Black box warning labels will be gone from hormone replacement creams, pills and other products prescribed to ease the symptoms of menopause and perimenopause.

The FDA says the change comes after more than two decades of what they say is fear and misinformation surrounding hormone replacement therapy.

Erica marinetti, an advanced practice registered nurse specializing in women's health at UK health care, tells us more.

Than before this change the warnings.

There was a broad black box warning about heart disease, breast cancer and dementia and blood clots.

That really caused a lot of concern.

And that was that was added as a black box warning in 2003 after the Women's Health Initiative, or the study that was really looking at oral synthetic hormones that were used in this study.

And the women in that study were on average age about 63 years old.

So they were well past the typical menopausal age in America, which is around 51 of 52.

And so these women were started on hormones a lot later than maybe we typically should do it now.

This black box warning is, is really what has driven the fear in most women and even providers.

They feel like it's just not been safe.

It hasn't been taught in medical school to prescribe hormone therapy, even from what I've heard.

You know, gynecology doesn't spend a lot of time even in their programs learning about menopause care.
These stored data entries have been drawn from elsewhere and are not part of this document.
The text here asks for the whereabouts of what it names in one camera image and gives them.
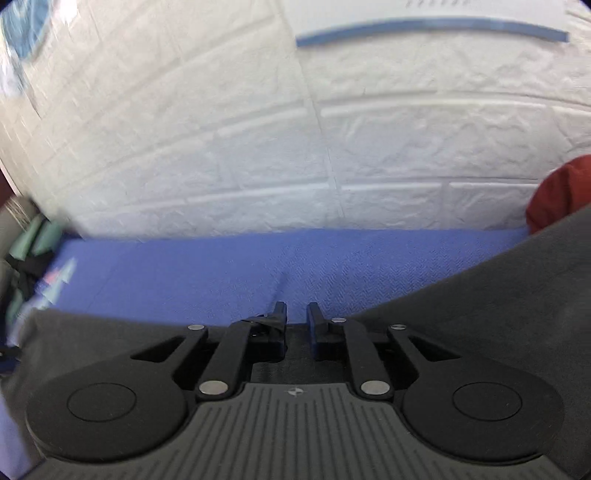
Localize bedding advertisement poster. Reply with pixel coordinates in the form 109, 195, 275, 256
283, 0, 569, 47

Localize red garment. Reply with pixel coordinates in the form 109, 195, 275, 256
526, 155, 591, 234

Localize blue printed bed sheet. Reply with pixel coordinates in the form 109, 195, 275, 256
0, 227, 532, 480

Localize green folded garment black trim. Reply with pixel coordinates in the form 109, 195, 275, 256
3, 214, 63, 326

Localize dark grey pants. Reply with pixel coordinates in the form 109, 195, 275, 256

And so every woman is just very different.

And so I think there is we're in the middle of a menopause movement right now and women are starting.

And this is how, you know, this is one of the many things that is helping that the black box warning is removed.

And there's we have lots of great providers that are advocating the menopause leaders are advocating in America for women to have access to hormone therapy.

You know, women come to me and they are in tears.

A lot of times they're in tears with their symptoms.

There's they are miserable.

They don't feel like themselves.

And you really can't measure that.

Like, how do we measure?

I don't feel like myself anymore.

And so they come to me and they're very upset.

And so I allow space for them to tell me their story.

And they tell me what they've been going through.

And some women have been dismissed for a long time.

And that's what's what's really hard.

And that's what I would love to see.

Shift is that women would not get dismissed any longer, that we have safe hormone treatments available for women, that do not raise the risk of blood clots.

You know, transdermal estrogen is your risk of blood clot is is similar to baseline with with the transdermal.

It doesn't get processed through the liver.

So if we can start women on these really safe hormone therapies and have them feel better, they're more likely to exercise.

They're more likely to be, happy every day and be a part of their families and be able to thrive.

Systemic estrogen alone products are not included in the guidance change.

According to the FDA.

The black boxed warning for endometrial cancer will remain on those products.